# "MCMC From Scratch II: Markov Chain Monte Carlo"
> "Introducing Markov Chain Monte Carlo with the Metropolis-Hastings algorithm"

In the previous notebook, we introduced the Eight schools problem and approached it using Bayesian statistics. The fundamental question was "how do we adjust the effect estimate for school A (which was very high) in light of what we know about the other schools?" This amounted to building a model with the parameter `t`, the "true" effect size per school. Our model also included hyperparameters `mu` and `sigma`.

Picking up where we left off, we had found a probability proportion for the parameters `t`, `mu`, and `sigma`, and were left with the issue of using this probability proportion to sample from the 10-dimensional distribution. The promise then was that this would all be made possible using Markov Chain Monte Carlo (MCMC) methods. This notebook is here to fulfill that promise.

In [1]:
import numpy as np
import altair as alt
import pandas as pd
from scipy.stats import norm, uniform

from mcmc import json_dir, visualize_simulation, transition_MH_trace, simulate_trace, generate_sample, make_2d_histogram

alt.data_transformers.register('json_dir', json_dir)
alt.data_transformers.enable('json_dir', data_dir='/altairdata')

DataTransformerRegistry.enable('json_dir')

In [2]:
effect_estimates = np.array([28, 8, -3, 7, -1, 1, 18, 12])
std_estimates = np.array([15, 10, 16, 11, 9, 11, 10, 18])
school_names = ["A", "B", "C", "D", "E", "F", "G", "H"]

df = pd.DataFrame({"effect_estimate": effect_estimates,
                   "std_estimate": std_estimates,
                  "school": school_names})

def p_prop(t, mu, sigma):
    p_mu = norm.pdf(mu, loc=8.75, scale=20)
    p_sigma = uniform.pdf(sigma, loc=0, scale=100)
    p_t_mu_sigma = norm.pdf(t, loc=mu, scale=sigma)
    p_ee_t = norm.pdf(effect_estimates, loc=t, scale=std_estimates).prod()
    return p_ee_t * p_t_mu_sigma * p_mu * p_sigma

# What is a Markov Chain, anyway?
Fundamentally, a Markov chain can be described as a "random walk through space". It some starting point. At each timestep, we look where we are, and decide to move somewhere else (or stay on the same spot), dependent *only on where we are*. Put differently, the next step only depends on our current location, not where we've been before that.  

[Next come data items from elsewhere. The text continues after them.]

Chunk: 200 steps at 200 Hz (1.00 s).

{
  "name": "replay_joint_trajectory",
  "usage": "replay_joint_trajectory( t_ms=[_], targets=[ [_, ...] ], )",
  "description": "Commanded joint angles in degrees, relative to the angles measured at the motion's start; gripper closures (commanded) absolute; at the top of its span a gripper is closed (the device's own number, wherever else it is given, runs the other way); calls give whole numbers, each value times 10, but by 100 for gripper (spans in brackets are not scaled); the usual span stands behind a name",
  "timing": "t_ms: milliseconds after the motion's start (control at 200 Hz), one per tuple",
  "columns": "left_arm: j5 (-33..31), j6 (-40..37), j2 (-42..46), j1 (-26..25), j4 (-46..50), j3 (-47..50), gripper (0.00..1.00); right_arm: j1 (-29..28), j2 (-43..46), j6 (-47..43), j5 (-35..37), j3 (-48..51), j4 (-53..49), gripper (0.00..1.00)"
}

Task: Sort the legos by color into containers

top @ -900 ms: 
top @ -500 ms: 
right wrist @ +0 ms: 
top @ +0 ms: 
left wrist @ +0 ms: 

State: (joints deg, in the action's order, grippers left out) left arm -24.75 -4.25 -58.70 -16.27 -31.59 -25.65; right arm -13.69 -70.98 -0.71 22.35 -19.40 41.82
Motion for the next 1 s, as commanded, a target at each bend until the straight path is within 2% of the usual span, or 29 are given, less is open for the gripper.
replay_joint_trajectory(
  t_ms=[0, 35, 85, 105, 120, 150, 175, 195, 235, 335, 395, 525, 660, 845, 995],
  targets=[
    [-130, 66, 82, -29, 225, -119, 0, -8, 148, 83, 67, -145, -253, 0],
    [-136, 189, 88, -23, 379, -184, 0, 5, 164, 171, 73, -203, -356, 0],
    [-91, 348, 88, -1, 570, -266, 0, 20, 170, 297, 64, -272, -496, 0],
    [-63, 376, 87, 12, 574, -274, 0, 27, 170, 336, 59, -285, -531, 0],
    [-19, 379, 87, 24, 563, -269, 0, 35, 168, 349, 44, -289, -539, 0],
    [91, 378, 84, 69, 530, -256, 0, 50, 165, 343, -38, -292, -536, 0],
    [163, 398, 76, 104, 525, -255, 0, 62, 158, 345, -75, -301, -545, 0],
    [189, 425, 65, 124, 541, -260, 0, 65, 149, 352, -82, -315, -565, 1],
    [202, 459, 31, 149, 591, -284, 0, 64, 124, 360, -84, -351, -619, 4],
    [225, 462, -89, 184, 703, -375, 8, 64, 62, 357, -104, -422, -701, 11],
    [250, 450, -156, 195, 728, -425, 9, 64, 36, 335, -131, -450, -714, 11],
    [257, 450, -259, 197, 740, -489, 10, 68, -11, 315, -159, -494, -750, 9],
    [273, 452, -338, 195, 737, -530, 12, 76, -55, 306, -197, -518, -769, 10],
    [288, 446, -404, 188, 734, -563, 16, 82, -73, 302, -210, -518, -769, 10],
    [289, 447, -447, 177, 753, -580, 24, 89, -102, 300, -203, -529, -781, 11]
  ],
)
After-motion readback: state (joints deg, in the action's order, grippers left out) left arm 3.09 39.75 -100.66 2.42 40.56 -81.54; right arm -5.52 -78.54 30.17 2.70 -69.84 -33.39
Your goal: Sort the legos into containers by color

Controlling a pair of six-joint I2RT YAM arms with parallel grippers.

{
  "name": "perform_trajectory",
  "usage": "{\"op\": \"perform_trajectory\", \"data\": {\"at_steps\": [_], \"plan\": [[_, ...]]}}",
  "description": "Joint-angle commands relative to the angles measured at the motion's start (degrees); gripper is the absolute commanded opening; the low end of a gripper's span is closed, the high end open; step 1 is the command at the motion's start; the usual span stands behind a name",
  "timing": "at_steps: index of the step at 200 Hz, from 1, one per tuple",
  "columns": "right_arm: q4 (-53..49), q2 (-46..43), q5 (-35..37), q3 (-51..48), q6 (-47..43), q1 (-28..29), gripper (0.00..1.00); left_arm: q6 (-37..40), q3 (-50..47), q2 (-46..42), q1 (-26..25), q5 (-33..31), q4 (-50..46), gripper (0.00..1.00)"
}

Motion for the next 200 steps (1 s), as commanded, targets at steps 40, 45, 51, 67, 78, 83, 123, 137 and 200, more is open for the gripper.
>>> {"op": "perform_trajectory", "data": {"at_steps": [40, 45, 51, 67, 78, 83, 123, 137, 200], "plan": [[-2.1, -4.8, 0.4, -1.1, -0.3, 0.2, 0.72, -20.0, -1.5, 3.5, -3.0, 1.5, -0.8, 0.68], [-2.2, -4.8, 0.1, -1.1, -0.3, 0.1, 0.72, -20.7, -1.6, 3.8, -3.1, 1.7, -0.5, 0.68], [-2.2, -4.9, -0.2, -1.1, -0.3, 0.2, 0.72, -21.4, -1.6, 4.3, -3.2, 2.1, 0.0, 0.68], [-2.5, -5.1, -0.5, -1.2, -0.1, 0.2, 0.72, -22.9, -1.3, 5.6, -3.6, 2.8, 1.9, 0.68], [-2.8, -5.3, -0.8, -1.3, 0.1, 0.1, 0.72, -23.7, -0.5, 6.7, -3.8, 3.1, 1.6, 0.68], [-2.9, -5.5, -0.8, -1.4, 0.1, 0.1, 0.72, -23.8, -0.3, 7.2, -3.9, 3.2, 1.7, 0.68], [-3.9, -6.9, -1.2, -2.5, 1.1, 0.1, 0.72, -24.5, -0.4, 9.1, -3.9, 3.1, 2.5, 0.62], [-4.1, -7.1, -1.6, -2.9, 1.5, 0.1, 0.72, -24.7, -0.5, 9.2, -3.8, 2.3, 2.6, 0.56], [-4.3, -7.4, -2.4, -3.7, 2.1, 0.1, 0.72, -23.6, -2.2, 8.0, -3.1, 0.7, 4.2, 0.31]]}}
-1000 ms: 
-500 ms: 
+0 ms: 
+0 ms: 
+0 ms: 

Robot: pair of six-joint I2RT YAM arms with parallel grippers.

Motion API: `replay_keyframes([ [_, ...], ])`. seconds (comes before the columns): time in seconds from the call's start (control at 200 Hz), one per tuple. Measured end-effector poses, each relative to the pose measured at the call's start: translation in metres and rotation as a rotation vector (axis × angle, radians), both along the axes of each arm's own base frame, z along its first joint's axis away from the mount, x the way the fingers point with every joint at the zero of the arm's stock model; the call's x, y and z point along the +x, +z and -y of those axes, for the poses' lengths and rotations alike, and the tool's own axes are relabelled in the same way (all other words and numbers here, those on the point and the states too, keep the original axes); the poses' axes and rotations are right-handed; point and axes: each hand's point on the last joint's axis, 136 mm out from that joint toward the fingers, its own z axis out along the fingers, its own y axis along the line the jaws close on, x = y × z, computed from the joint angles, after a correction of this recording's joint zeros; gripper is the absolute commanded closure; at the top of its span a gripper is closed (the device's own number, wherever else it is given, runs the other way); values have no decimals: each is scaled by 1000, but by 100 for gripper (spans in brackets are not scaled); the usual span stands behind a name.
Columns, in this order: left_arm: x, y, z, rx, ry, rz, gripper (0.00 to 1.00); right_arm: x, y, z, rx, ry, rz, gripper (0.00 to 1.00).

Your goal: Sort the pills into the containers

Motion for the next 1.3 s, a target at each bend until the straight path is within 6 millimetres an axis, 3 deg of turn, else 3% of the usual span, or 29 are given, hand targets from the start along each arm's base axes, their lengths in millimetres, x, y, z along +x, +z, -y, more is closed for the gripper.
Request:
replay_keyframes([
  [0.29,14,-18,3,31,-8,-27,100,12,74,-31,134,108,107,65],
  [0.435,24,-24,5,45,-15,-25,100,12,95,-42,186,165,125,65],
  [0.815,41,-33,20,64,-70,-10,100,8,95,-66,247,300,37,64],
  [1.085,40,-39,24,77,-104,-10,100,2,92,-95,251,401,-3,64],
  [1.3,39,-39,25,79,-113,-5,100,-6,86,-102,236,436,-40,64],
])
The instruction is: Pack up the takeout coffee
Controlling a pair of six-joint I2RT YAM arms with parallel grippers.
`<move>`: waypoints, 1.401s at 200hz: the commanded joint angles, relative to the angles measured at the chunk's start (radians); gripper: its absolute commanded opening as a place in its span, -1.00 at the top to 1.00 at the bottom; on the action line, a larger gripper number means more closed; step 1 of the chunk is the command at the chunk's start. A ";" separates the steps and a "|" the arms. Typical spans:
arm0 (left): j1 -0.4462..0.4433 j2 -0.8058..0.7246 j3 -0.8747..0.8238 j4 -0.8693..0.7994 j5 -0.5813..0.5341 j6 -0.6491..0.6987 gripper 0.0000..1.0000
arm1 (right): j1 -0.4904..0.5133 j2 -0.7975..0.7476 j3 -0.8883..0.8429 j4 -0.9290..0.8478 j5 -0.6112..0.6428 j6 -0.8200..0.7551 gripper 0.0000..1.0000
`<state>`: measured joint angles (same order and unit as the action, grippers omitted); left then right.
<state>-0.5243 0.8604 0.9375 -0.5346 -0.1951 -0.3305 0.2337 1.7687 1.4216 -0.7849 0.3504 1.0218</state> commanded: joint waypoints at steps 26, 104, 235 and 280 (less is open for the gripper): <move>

Seeing is believing, so below an example. In this case, we are walking through a 2d-space.

In [3]:
def transition(q):  # We always use q for the current point in these notebooks
    x, y = q  # Unpack coordinates
    step_x = np.random.choice([1, -1])  # Right or left with probability 0.5
    step_y = np.random.choice([1, -1])  # Up or down with probability 0.5
    return (x+step_x, y+step_y)

def simulate(initial, transition, n_iter=100):
    result = [initial]
    for _ in range(n_iter):
        result.append(transition(result[-1]))
        
    # Bookkeeping
    n_dim = len(initial)
    result = pd.DataFrame(result[1:],
                          columns=[f"x{i}" for i in range(n_dim)],
                          index=range(n_iter))
    result.index.name = "i"
    return result

def simulate_multiple(initial_points, transition, n_iter=100):
    """
    Runs multiple markov chains using simulate(p, transition, n_iter),
    one for every point p in initial_points.
    """
    return pd.concat([simulate(initial, transition, n_iter) for initial in initial_points],
                     keys=range(len(initial_points)),
                     names=["simulation", "i"],
                     axis=0).reset_index()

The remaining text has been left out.